Cerita Jenderal TNI Pernah Kecewa Berat Dimutasi, Cita-Citanya Jadi Prajurit Hebat Kopassus Gagal
Kiki pun berangkat ke Denpasar, Bali, Marka Kodam Udayana. Pada Januari 1972, dia bertolak ke Kupang, Nusa Tenggara Timur (NTT), setelah menerima penempatan di Batalyon 743 Kupang.
Di Kupang, dia ditempatkan sebagai komandan peleton mortir kompi bantuan yang bermarkas di Oeba, Kupang. Di sana, dia hanya bertugas empat bulan.
Kiki lalu dimutasi pada Mei 1972 ke Sumba Timur. Jabatannya Komandan Peleton I Kompi Senapan A yang bermarkas di Waingapu. Penugasan itu memberikan pengalaman yang nyata baginya di sebuah satuan tempur dan membuat bangga.
“Sebagai perwira muda, penuh idealisme, memiliki anak buah, kebanyakan mereka berusia lebih tua dari saya dan berasal dari berbagai daerah, Flores, Sumba, Rote, Lombok, Bali, Jawa. Saya merajut tugas itu dalam derap semangat bergelora,” kata Kiki mengenang momen itu.

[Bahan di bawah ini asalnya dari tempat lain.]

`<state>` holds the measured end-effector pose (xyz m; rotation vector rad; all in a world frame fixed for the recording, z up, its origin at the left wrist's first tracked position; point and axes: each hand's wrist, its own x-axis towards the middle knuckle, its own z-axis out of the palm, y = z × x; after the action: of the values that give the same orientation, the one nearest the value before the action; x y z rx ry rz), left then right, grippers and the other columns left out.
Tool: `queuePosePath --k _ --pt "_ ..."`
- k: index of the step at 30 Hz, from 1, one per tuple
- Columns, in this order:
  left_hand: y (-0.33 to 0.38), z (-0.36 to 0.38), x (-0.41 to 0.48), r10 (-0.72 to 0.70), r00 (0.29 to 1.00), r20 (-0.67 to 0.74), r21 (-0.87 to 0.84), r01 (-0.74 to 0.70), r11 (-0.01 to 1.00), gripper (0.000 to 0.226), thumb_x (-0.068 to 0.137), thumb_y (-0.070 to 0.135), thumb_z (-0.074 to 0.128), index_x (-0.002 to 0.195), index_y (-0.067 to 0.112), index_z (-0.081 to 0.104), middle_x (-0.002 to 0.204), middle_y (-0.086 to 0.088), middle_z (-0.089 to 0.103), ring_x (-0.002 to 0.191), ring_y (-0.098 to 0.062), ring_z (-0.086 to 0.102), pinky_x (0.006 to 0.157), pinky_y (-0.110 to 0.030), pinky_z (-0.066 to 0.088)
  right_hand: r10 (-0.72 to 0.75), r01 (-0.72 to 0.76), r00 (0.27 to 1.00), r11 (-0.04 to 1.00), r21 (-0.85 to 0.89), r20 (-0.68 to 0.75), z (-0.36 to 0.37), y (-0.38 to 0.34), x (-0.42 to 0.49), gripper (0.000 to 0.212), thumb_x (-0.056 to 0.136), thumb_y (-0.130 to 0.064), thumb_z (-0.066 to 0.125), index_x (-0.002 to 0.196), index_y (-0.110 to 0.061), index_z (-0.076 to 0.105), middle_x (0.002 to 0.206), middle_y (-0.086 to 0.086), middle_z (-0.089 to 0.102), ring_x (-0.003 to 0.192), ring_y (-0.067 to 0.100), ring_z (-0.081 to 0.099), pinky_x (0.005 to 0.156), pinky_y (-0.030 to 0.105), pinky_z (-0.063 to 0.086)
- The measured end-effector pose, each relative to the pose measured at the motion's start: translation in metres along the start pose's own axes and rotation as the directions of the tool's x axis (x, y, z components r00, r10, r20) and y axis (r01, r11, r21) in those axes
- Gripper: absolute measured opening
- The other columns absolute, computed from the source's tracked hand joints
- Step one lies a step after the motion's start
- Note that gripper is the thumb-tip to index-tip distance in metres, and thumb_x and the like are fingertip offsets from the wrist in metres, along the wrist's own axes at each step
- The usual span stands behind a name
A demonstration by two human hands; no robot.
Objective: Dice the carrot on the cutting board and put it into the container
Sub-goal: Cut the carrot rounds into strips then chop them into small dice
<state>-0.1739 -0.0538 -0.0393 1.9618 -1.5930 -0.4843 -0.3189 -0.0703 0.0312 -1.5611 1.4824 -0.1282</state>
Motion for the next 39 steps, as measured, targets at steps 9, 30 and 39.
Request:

Kiki pun merasa, di Waingapu, cita-citanya untuk berkiprah di satuan tempur benar-benar menjadi kenyataan. "Melalui satuan ini, saya tumpahkan semua keinginan, semangat dan idealisme sebagai komandan peleton tempur,” kata Kiki.
Semua terasa sesuai rencananya. Namun, pada akhir 1974, Kiki merasa jalan menuju cita-citanya terusik dan pupus. Dia menyebutnya sebagai entakan kecil yang kurang menyenangkan dalam karier ketentaraannya.
Kiki mendapat tugas baru. Dia dipindahkan ke Komando Distrik Militer (Kodim) Atambua, yang terletak di Pulau Timor, tidak jauh dari perbatasan Indonesia dan Timor Portugis.
“Spontan saya kecewa. Bagi saya berdinas di kodim berarti siap mengemban tugas di satuan teritorial, bukan satuan tempur. Ini tentu saja jauh bergeser dari impian saya untuk berkiprah di satuan tempur. Karena itulah mutasi itu terasa menyesakkan dan sulit diterima,” katanya.